主题：《Context Autoencoder for Scalable Self-Supervised Representation Pretraining》
主题简介：Self-supervised representation pretraining aims to learn an encoder from unlabeled images, such that the encoded representations take on semantics and benefit downstream tasks. In this talk, I present a novel masked image modeling approach, context autoencoder (CAE), for scalable self-supervised representation training. The core ideas include that predictions are made in the latent representation space from visible patches to masked patches and that the encoder is only for representation learning and representation learning is only by the encoder. I also discuss why masked image modeling potentially outperforms contrastive pretraining (e.g., SimCLR, MoCo) and why contrastive learning performs on par with supervised pretraining on ImageNet. In addition, I show that linear probing and the extended version, attentive probing, are more suitable than fine-tuning on ImageNet for pretraining evaluation.

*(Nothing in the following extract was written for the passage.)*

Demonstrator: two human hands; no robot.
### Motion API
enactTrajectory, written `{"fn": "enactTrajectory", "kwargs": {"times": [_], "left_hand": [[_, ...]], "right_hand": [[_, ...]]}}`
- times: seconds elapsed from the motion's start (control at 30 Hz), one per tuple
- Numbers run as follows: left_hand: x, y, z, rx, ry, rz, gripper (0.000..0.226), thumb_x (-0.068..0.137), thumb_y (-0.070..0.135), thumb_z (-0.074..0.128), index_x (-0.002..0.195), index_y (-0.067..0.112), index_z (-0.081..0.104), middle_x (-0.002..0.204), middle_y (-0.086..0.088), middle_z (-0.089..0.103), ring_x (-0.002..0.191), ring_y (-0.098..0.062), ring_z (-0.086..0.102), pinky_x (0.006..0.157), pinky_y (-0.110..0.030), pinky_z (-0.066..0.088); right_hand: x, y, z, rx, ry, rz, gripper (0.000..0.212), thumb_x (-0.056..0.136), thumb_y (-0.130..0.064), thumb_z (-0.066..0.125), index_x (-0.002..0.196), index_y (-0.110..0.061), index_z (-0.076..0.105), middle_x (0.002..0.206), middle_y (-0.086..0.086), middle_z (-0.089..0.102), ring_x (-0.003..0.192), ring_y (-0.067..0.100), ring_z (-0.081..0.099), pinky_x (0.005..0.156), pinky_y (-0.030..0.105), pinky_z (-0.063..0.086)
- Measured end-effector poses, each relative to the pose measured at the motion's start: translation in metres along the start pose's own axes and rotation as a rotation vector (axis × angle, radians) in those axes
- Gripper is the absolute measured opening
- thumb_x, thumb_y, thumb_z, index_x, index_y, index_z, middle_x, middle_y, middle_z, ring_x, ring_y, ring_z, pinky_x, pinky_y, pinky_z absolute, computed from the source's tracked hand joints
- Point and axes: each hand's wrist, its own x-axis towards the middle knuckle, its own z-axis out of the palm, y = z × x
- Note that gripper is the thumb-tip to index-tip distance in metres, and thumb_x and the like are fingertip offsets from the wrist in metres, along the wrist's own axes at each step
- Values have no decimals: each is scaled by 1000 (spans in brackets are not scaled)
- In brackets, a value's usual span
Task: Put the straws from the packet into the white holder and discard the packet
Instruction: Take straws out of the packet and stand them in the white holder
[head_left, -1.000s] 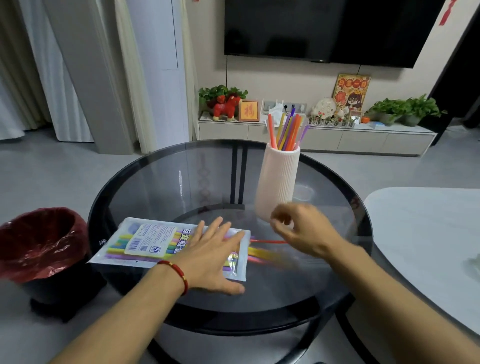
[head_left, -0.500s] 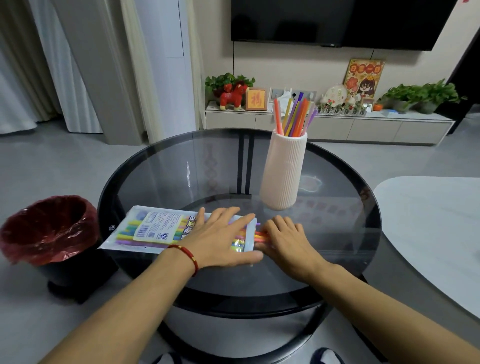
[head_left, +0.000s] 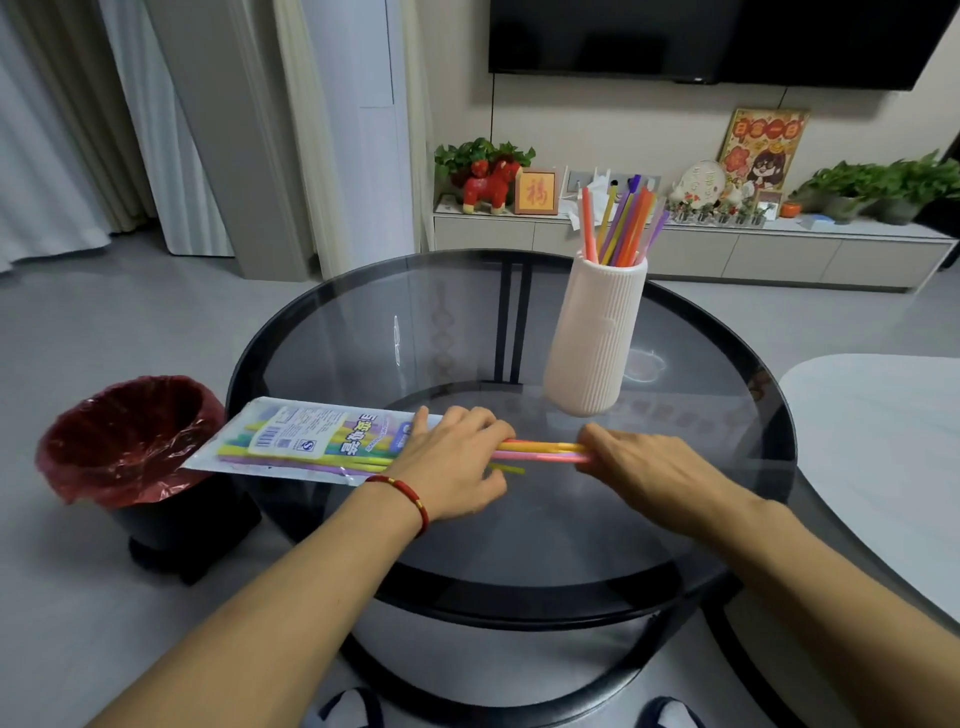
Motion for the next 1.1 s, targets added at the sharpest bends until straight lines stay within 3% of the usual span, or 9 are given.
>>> {"fn": "enactTrajectory", "kwargs": {"times": [0.13,0.23,0.3,0.4,0.5,0.63,0.83,1.0,1.1], "left_hand": [[4,6,2,93,12,-10,28,98,44,41,120,26,46,132,0,45,124,-26,41,112,-64,22],[6,11,2,139,19,-17,26,103,39,35,120,22,45,134,-3,43,122,-29,41,111,-63,23],[8,12,1,110,63,-32,26,104,39,33,118,21,45,134,-2,43,121,-28,41,111,-63,23],[10,14,-5,35,163,-78,24,104,36,35,117,20,47,137,-1,40,126,-27,39,113,-64,20],[13,20,-7,21,233,-98,20,104,33,37,116,20,47,137,-1,40,128,-26,37,114,-65,18],[13,41,3,-5,193,-32,23,101,28,40,122,20,46,139,-1,39,133,-25,33,114,-67,17],[16,32,4,-33,143,-93,26,100,36,42,119,21,49,131,-1,44,128,-25,35,114,-62,20],[12,34,13,-39,90,-30,20,103,35,36,108,19,45,126,-2,44,127,-25,34,112,-66,18],[16,31,11,-85,40,-47,22,99,43,43,103,21,43,125,-2,49,125,-25,37,111,-61,23]], "right_hand": [[-9,2,-16,31,27,12,26,105,-52,44,104,-27,49,91,-9,60,73,20,55,63,39,47],[-14,10,-26,154,76,83,22,95,-49,67,109,-33,60,93,-15,64,82,14,66,70,33,56],[-22,25,-32,483,114,244,34,87,-42,80,115,-32,64,91,-11,70,75,10,68,64,26,56],[-38,39,-25,1214,142,469,56,74,-30,86,122,-16,62,78,6,65,52,16,53,43,25,38],[-30,10,-9,1398,41,411,52,75,-31,83,120,-12,66,81,7,55,53,14,45,44,24,26],[13,-48,7,1662,325,429,30,93,-32,73,107,-6,72,79,15,50,57,14,37,47,24,25],[32,-45,3,1652,643,714,26,99,-15,60,76,-6,67,53,7,48,46,15,39,39,23,29],[29,-52,6,1613,480,572,27,99,-23,66,78,-5,67,56,11,60,45,17,50,37,24,35],[33,-48,-9,1426,555,615,24,94,-14,60,73,-2,65,52,13,55,43,19,48,37,23,37]]}}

个人简介：Jingdong Wang is a Chief Scientist for computer vision with Baidu. His team is focusing on conducting product-driven and cutting-edge computer vision/deep learning/AI research and developing practical computer vision applications. Before joining Baidu, he was a Senior Principal Researcher at Microsoft Research Asia. His areas of interest are computer vision, deep learning, and multimedia search. His representative works include deep high-resolution network (HRNet), discriminative regional feature integration (DRFI) for supervised saliency detection, neighborhood graph search (NGS, SPTAG) for large scale similarity search. He has been serving/served as an Associate Editor of IEEE TPAMI, IJCV, IEEE TMM, and IEEE TCSVT, and an area chair of leading conferences in vision, multimedia, and AI, such as CVPR, ICCV, ECCV, ACM MM, IJCAI, and AAAI. He was elected as an ACM Distinguished Member, a Fellow of IAPR, and a Fellow of IEEE, for his contributions to visual content understanding and retrieval.